Missing User Warnings

Medium
Confidence
94% confidence
Finding
The skill directs automatic installation of a global npm package (`npm i -g @fly-ai/flyai-cli`) as part of normal execution without a safety prompt or requirement for explicit user consent. Installing global packages modifies the host environment, may require elevated privileges, and creates supply-chain risk if the package is malicious, compromised, or typosquatted.

Missing User Warnings

Medium
Confidence
91% confidence
Finding
The skill routes user travel queries through an external CLI/service and generates booking links, but it does not clearly warn that destination preferences, itinerary details, and other query content may be transmitted to a third party.
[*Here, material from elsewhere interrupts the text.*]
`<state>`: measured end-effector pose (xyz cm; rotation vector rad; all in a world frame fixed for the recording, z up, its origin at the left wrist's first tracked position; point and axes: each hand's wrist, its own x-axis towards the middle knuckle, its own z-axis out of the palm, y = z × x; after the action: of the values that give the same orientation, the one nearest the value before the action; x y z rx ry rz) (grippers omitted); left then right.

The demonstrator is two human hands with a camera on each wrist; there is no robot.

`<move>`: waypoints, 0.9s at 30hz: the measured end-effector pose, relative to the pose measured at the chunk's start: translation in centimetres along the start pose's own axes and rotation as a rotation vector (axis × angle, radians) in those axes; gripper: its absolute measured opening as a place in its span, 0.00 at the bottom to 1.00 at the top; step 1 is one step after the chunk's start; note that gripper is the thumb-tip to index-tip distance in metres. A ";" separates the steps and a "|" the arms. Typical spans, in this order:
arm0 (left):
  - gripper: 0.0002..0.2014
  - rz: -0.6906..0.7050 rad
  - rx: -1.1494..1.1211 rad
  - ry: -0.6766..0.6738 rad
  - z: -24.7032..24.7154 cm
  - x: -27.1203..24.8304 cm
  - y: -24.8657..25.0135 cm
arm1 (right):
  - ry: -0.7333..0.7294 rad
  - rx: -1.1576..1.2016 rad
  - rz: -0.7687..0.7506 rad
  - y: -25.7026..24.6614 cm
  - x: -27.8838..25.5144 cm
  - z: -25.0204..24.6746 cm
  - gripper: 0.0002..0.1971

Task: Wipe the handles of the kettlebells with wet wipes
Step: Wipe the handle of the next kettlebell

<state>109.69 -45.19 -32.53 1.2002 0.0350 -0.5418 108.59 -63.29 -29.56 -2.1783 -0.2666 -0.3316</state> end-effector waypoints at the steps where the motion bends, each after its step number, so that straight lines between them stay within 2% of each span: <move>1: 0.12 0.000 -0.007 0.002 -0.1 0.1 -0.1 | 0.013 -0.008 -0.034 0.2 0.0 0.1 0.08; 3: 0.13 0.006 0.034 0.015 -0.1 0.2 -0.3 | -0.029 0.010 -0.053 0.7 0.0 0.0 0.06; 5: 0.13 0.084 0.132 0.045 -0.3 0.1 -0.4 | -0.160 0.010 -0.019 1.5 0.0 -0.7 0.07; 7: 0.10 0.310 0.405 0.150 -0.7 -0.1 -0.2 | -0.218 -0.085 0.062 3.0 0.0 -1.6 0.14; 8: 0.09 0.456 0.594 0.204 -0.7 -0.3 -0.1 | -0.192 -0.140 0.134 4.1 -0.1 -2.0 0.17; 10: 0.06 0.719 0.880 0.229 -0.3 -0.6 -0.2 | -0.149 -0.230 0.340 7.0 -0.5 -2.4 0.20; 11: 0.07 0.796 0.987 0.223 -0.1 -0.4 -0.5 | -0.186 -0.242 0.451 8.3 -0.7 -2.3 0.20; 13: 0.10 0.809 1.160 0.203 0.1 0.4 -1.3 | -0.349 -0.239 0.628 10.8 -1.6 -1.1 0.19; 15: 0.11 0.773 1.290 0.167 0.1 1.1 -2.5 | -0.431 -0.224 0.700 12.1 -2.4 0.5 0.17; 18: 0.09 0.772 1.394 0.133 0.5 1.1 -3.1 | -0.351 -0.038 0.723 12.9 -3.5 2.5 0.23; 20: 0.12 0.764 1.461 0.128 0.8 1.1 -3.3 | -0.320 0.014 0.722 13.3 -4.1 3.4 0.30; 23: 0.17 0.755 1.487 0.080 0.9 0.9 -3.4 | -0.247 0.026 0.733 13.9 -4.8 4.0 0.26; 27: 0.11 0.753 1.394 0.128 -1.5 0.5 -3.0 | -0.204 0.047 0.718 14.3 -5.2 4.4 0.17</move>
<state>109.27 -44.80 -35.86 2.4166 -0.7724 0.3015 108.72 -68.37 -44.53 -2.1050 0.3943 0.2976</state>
This creates a privacy and transparency issue because users may reasonably believe they are interacting only with the local agent.

Missing User Warnings

Medium
Confidence
94% confidence
Finding
The runbook explicitly records `user_query` as raw input in an internal execution log, which can capture sensitive personal, financial, passport, visa, or booking details users may provide. In a travel skill context, this is more dangerous because users commonly submit high-sensitivity data, and the document provides no notice, minimization, masking, or retention controls.

Missing User Warnings

Medium
Confidence
96% confidence
Finding
The runbook instructs persistent appending of execution logs to a local file, which increases the chance that sensitive travel-related requests remain stored on disk beyond the active session. Persistent local storage expands exposure from transient processing to at-rest compromise, accidental inclusion in backups, or access by other processes/users on the host.

Ssd 3

Medium
Confidence
97% confidence
Finding
Taken together, the schema logs raw natural-language user input and then persists the resulting execution record to disk, creating a clear data leakage path for secrets and personal information embedded in free-text prompts. In this skill's travel/booking context, users may supply passport numbers, contact details, itineraries, payment-adjacent information, and visa data, making the combined design more dangerous than generic telemetry.

VirusTotal

63/63 vendors flagged this skill as clean.